No new loans have been approved since Oct. 1, the start of the new fiscal year.

The food aid question is a particularly delicate one for human rights enforcers in the Carter administration because Secretary of State Cyrus R.Vance said last April that food was a basic human need. The denial of food, he said, could be considered a violation of human rights.

Thus, early consideration of actually withholding food buying loans by establishing a "hit list" of countries was quickly elminated by a committee chaired by Deputy Secretary of State Warren Christopher, officials said.

Instead, it was decided to continue aid but to make sure that the assistance benefited needy people in the countries where serious human rights violations were occuring - as permitted by the new foreign aid law. The plan for implementing this is now being worked out.

Agriculture Department officials were sharply critical of the human rights review process. One officials described it as "dynamite."

Officials at the agency charged that the review process had delayed the entire program. Although negotiations with recipients of the food-buying credits can now be resumed, it could be weeks before the food is purchased and begins to flow again out of American ports, they said.

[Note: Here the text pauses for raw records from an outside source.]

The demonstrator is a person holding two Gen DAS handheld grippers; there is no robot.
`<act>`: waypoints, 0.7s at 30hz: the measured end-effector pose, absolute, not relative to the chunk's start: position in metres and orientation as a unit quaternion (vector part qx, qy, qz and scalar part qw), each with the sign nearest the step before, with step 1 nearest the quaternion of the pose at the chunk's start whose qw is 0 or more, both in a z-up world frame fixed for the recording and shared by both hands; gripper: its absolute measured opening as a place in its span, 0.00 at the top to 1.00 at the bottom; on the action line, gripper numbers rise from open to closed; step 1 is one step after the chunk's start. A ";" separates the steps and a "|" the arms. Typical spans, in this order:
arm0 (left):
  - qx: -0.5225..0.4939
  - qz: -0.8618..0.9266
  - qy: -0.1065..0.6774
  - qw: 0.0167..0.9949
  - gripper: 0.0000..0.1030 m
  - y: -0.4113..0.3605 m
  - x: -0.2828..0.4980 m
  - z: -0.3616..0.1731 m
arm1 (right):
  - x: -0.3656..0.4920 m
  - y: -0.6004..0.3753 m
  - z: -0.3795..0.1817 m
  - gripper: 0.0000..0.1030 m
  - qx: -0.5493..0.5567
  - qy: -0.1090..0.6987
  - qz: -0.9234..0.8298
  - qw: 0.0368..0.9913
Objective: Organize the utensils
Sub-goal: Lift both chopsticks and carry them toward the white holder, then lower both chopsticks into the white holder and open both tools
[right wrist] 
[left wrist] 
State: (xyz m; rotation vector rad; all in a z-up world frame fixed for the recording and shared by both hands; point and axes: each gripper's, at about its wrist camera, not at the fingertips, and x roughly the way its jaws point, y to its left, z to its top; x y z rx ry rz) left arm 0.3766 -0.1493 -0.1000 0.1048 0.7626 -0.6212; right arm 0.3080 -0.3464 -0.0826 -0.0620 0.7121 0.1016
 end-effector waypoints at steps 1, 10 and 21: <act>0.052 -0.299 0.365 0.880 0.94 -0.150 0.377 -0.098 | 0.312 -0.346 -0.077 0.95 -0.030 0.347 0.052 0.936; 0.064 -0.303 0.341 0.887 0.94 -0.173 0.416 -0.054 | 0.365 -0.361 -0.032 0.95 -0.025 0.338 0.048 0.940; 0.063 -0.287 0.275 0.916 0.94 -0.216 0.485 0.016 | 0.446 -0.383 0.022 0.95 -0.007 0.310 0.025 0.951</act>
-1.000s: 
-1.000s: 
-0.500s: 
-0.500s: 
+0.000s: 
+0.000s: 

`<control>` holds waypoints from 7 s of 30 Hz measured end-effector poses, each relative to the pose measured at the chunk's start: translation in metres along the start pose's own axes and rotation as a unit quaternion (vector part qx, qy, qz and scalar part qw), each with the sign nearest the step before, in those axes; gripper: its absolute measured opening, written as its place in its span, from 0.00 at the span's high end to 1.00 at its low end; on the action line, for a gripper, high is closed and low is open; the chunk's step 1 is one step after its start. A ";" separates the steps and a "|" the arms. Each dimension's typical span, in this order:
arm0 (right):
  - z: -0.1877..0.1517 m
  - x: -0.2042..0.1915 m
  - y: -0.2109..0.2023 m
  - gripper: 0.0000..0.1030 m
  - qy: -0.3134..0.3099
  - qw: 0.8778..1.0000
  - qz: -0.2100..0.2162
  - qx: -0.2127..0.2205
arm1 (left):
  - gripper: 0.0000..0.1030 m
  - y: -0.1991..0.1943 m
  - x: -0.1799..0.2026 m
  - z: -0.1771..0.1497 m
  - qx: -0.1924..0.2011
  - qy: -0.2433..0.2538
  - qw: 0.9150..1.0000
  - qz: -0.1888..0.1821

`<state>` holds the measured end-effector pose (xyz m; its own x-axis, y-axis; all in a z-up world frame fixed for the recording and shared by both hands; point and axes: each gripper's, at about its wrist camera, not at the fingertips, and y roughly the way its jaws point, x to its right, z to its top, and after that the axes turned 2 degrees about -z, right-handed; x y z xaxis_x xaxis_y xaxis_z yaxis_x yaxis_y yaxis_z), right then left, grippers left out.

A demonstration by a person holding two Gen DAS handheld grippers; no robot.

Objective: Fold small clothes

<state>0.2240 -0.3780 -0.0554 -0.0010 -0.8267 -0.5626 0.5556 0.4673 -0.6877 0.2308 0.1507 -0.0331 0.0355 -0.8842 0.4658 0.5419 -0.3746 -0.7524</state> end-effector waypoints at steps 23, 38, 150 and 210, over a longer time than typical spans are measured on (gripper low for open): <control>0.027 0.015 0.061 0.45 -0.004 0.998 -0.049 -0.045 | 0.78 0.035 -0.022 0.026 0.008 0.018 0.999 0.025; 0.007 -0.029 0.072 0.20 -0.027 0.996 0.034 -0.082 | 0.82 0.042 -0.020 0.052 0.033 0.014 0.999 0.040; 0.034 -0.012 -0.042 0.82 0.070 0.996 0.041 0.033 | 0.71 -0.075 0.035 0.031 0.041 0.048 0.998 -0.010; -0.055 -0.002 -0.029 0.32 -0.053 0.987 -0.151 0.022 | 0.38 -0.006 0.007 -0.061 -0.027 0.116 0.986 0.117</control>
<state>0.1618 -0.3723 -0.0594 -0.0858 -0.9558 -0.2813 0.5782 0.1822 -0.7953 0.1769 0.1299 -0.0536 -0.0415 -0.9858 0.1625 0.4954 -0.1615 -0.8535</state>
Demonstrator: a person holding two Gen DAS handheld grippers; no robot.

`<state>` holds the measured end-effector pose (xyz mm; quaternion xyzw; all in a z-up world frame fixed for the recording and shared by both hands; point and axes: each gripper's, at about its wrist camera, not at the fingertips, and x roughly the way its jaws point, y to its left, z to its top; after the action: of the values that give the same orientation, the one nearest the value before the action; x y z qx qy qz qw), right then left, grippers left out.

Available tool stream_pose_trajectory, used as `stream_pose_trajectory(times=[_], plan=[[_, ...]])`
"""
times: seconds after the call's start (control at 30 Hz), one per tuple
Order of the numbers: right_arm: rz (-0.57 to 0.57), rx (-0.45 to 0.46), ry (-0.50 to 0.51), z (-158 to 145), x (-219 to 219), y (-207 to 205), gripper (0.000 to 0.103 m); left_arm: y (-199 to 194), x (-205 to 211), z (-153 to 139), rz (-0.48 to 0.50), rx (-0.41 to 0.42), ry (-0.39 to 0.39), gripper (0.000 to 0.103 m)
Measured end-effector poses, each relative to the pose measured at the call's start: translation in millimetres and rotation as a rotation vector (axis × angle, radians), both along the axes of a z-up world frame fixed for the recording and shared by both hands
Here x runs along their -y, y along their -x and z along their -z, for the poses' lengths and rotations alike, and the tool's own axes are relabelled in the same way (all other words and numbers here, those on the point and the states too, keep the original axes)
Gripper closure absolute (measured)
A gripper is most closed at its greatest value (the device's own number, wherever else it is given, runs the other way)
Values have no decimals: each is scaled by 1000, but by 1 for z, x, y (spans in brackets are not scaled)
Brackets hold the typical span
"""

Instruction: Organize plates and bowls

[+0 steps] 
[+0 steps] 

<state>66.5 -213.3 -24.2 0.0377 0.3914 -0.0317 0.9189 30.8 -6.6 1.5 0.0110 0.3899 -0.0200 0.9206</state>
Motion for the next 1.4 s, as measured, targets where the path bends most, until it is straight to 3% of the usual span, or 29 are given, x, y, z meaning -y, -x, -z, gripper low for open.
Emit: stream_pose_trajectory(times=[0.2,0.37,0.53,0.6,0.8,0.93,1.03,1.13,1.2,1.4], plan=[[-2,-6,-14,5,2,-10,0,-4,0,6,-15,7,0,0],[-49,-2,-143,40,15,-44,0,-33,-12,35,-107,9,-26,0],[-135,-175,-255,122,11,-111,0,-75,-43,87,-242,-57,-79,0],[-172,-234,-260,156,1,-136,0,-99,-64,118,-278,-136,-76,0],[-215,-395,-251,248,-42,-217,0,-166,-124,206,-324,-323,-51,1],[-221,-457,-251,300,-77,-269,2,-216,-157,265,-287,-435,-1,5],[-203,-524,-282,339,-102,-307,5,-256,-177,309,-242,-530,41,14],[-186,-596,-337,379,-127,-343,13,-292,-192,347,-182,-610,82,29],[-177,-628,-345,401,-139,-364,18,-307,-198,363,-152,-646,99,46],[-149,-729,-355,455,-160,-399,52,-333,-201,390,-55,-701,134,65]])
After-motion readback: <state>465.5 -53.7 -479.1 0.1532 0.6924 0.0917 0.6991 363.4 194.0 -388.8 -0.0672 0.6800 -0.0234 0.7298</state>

There has been no interruption of the country's shipments of free food to dozens of countries. The food in this smaller giveaway program goes directly to children, nursing mothers and workers on public works projects.

The fiscal 1978 program of loans to foreign governments calls for them to buy $800 million worth of U.S. commodities, including 4.4 million tons of wheat, 600,000 tons of rice, 294,000 tons of corn, barley and sorghum and small amounts of vegetable oil, tobacco and cotton.

Twenty-nine countries are earmarked to receive the fiscal 1978 assistance, with Egypt getting the most.

State Department officials yesterday refuted suggestions of any foot-dragging on their part. They said that the agriculture agency asked for a delay of scheduled Sept. 28 meeting at which the list of countries was to be discussed by Christopher's human rights coordinating group. The list was sent to Congress on Oct. 19, 19 days after it was due.

As a result of this initial human rights review, the aid allocations assigned to two countries on the list of 28 beneficiaries were changed, officials said.

The human rights language in the 1977 foreign aid law marked another step by Congress to get the government to channel more food aid to hungry people.

Congress earlier had stipulated that three-quarters of the food-buying loans must go to nations where the per capita income is below the World Bank's poverty level. Congress also stipulated that the foreign governments getting the food should use the proceeds earned from selling it locally on development and agricultural projects to help the needy.